» The problem
Transcribe the lines below exactly. No image belongs in the transcription.

» Raw data
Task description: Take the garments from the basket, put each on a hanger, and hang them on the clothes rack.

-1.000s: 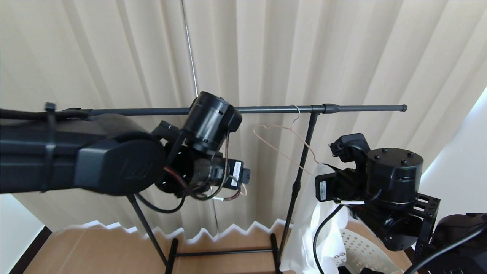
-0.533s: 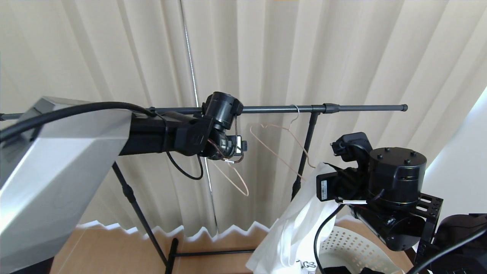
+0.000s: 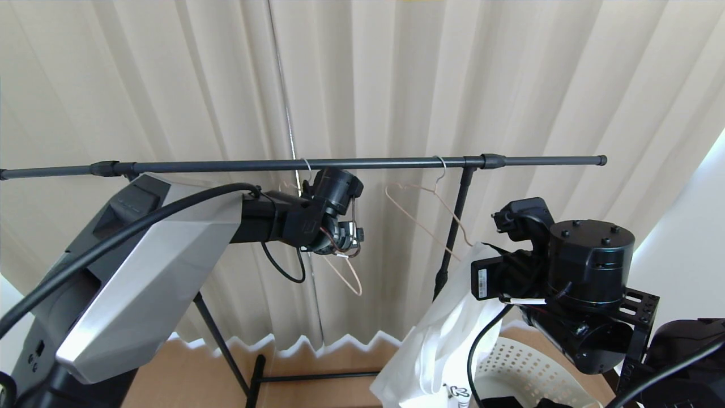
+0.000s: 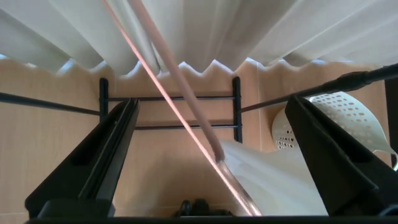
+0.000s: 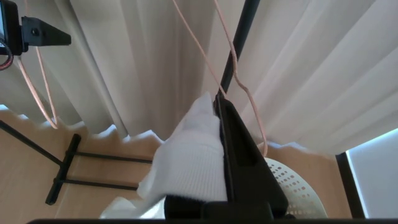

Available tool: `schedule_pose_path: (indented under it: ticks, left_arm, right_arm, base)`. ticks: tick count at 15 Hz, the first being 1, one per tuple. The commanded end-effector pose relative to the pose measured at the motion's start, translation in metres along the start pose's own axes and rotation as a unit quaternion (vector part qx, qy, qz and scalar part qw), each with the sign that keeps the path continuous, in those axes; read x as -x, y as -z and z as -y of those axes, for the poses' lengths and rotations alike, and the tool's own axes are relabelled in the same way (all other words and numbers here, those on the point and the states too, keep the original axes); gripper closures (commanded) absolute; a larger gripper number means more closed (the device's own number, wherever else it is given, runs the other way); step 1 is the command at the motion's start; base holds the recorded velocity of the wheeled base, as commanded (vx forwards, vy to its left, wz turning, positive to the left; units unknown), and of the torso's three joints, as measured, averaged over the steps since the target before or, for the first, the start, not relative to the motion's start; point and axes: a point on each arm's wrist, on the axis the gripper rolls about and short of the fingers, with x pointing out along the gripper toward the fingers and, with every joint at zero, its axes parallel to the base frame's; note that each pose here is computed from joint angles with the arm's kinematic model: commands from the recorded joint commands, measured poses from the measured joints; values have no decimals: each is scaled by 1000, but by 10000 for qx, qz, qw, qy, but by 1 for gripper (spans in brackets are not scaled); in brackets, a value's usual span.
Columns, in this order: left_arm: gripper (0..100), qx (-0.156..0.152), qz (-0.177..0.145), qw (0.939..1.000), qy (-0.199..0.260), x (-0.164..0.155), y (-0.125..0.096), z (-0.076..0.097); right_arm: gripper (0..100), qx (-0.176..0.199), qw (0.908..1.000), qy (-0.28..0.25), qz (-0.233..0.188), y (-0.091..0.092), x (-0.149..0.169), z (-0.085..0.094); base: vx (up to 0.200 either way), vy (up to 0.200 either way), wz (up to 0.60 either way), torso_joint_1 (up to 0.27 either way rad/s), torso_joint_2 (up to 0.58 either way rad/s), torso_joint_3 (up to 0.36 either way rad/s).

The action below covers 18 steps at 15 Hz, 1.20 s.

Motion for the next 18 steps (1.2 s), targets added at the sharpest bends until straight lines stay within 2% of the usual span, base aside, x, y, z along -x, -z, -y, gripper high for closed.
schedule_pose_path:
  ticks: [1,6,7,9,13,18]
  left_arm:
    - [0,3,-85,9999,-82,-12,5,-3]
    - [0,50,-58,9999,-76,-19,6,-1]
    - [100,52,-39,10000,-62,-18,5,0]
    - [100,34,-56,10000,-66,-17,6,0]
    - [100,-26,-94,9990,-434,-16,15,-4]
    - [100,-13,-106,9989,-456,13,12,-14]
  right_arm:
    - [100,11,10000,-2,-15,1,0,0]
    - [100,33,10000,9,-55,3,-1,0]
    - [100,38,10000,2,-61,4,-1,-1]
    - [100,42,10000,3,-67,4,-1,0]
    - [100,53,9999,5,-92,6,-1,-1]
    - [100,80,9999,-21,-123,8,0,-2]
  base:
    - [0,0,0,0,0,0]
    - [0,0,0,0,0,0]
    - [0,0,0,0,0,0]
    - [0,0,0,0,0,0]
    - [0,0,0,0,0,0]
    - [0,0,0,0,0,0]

» Answer box
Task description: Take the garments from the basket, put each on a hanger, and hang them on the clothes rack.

-1.000s: 
-0.533s: 
+0.000s: 
+0.000s: 
+0.000s: 

Available tool: `schedule_pose_path: (indented under it: ticks, left_arm, right_arm, base)`. ticks: tick count at 15 Hz, the first being 1, one per tuple. The commanded end-effector pose relative to the pose measured at the motion's start, translation in metres along the start pose's own axes and rotation as a unit quaternion (vector part qx, qy, qz and scalar part qw), each with the sign that keeps the path continuous, in those axes; read x as -x, y as -z and z as -y of those axes, for the poses' lengths and rotations alike, and the tool's own axes are relabelled in the same way (all other words and numbers here, those on the point and the states too, keep the original axes); gripper closures (commanded) absolute; a larger gripper number means more closed (the device's own number, wherever else it is given, runs the other way); step 1 is the command at the motion's start; base holds the recorded velocity of the wheeled base, as commanded (vx forwards, vy to its left, wz turning, positive to the left; units unknown), and of the torso's three joints, as measured, averaged over the steps since the target before or, for the first, the start, not relative to the motion's start; point and axes: a point on each arm's wrist, on the axis the gripper rolls about and short of the fingers, with x pointing out along the gripper toward the fingers and, with every joint at zero, its axes parallel to the base frame's; note that each pose here is computed from joint angles with the arm's kinematic model: commands from the recorded joint commands, measured poses from the measured joints; values have no decimals: each is scaled by 1000, but by 10000 for qx, qz, qw, qy, but by 1 for gripper (spans in brackets are not scaled); in brackets, a value's usual span.
Columns, in this order: left_arm: gripper (0..100), qx (-0.156..0.152), qz (-0.177..0.145), qw (0.939..1.000), qy (-0.199..0.260), x (-0.164..0.155), y (-0.125..0.096), z (-0.076..0.097); right_arm: gripper (0..100), qx (-0.176..0.199), qw (0.908..1.000), qy (-0.28..0.25), qz (-0.233..0.188), y (-0.091..0.092), x (-0.149..0.169), z (-0.085..0.094); base: vx (up to 0.200 either way), vy (up to 0.200 either way), wz (up to 0.60 either way), torso_joint_1 (up to 0.27 either way rad/s), torso_joint_2 (up to 0.58 either way rad/s), torso_joint_3 (up to 0.36 either way rad/s).

The action below covers 18 steps at 15 Hz, 1.20 s.

Motion for the next 18 steps (1.2 s), targets added at the sharpest bends until straight lines stay within 2% of the usual span, base aside, x, y, z along -x, -z, -y, gripper high for closed.
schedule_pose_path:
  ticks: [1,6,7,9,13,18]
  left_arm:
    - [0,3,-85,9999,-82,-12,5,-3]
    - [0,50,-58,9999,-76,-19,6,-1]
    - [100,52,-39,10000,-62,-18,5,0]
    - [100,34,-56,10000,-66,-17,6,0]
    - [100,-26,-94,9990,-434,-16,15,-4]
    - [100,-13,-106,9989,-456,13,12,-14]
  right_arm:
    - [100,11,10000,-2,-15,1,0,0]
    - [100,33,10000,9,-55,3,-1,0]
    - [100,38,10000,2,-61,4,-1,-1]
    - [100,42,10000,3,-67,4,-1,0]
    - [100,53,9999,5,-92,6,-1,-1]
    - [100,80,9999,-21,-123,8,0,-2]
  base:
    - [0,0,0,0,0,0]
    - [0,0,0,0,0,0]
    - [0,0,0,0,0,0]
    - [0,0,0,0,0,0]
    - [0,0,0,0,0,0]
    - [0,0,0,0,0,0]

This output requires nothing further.